§ **Required work**
The answer must be every line of the data that holds the word "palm".

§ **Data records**
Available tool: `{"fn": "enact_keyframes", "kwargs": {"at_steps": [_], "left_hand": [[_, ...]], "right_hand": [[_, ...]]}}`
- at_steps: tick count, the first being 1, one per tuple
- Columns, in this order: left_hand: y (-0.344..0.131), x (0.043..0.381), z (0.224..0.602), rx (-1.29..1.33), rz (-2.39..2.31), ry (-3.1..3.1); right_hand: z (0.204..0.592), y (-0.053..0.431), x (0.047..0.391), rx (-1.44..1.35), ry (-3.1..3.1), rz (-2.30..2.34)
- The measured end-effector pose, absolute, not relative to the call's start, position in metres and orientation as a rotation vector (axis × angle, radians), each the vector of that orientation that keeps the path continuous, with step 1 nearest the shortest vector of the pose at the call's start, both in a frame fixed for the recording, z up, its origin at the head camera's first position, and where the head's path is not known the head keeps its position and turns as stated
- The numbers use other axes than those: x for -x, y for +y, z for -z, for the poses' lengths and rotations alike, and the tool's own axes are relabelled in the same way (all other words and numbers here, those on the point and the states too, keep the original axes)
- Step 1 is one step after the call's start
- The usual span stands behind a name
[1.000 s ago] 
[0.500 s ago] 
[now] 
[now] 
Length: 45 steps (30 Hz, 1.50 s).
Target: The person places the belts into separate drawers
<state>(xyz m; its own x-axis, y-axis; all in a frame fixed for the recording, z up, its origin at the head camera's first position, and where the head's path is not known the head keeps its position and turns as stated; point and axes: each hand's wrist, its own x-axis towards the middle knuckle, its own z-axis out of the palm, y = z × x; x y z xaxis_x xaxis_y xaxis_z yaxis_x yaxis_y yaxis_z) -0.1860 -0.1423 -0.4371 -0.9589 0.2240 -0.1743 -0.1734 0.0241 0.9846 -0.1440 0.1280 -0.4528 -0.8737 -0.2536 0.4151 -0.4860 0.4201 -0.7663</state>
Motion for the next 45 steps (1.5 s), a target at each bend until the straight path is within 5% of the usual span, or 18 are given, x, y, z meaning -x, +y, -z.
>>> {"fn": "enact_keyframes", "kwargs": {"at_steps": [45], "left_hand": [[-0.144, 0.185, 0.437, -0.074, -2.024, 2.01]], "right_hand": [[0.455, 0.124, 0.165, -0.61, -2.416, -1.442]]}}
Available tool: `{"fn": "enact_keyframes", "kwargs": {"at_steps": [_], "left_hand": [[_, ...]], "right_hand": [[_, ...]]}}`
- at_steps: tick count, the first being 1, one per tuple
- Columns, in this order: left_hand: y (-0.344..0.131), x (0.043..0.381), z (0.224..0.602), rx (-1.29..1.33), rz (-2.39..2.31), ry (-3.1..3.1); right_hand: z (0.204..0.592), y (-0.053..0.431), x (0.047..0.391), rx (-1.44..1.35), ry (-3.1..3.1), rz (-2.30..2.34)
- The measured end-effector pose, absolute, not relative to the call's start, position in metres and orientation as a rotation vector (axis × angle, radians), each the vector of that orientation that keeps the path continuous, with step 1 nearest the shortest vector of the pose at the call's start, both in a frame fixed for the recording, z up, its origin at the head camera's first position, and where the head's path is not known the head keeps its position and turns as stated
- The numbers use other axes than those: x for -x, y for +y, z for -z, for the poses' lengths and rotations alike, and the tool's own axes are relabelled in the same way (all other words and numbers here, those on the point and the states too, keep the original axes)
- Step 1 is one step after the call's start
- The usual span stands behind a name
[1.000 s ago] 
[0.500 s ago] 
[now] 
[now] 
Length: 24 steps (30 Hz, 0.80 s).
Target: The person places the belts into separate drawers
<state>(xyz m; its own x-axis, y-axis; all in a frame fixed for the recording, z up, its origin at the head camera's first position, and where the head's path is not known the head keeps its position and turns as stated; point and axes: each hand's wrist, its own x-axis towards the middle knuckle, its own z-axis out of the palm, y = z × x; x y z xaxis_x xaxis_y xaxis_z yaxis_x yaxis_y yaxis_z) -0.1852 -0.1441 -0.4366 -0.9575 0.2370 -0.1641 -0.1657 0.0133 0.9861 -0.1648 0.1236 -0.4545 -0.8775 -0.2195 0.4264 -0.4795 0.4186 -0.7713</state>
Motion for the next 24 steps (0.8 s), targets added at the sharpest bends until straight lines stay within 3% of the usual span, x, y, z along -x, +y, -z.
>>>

§ **Answer**
<state>(xyz m; its own x-axis, y-axis; all in a frame fixed for the recording, z up, its origin at the head camera's first position, and where the head's path is not known the head keeps its position and turns as stated; point and axes: each hand's wrist, its own x-axis towards the middle knuckle, its own z-axis out of the palm, y = z × x; x y z xaxis_x xaxis_y xaxis_z yaxis_x yaxis_y yaxis_z) -0.1860 -0.1423 -0.4371 -0.9589 0.2240 -0.1743 -0.1734 0.0241 0.9846 -0.1440 0.1280 -0.4528 -0.8737 -0.2536 0.4151 -0.4860 0.4201 -0.7663</state>
<state>(xyz m; its own x-axis, y-axis; all in a frame fixed for the recording, z up, its origin at the head camera's first position, and where the head's path is not known the head keeps its position and turns as stated; point and axes: each hand's wrist, its own x-axis towards the middle knuckle, its own z-axis out of the palm, y = z × x; x y z xaxis_x xaxis_y xaxis_z yaxis_x yaxis_y yaxis_z) -0.1852 -0.1441 -0.4366 -0.9575 0.2370 -0.1641 -0.1657 0.0133 0.9861 -0.1648 0.1236 -0.4545 -0.8775 -0.2195 0.4264 -0.4795 0.4186 -0.7713</state>

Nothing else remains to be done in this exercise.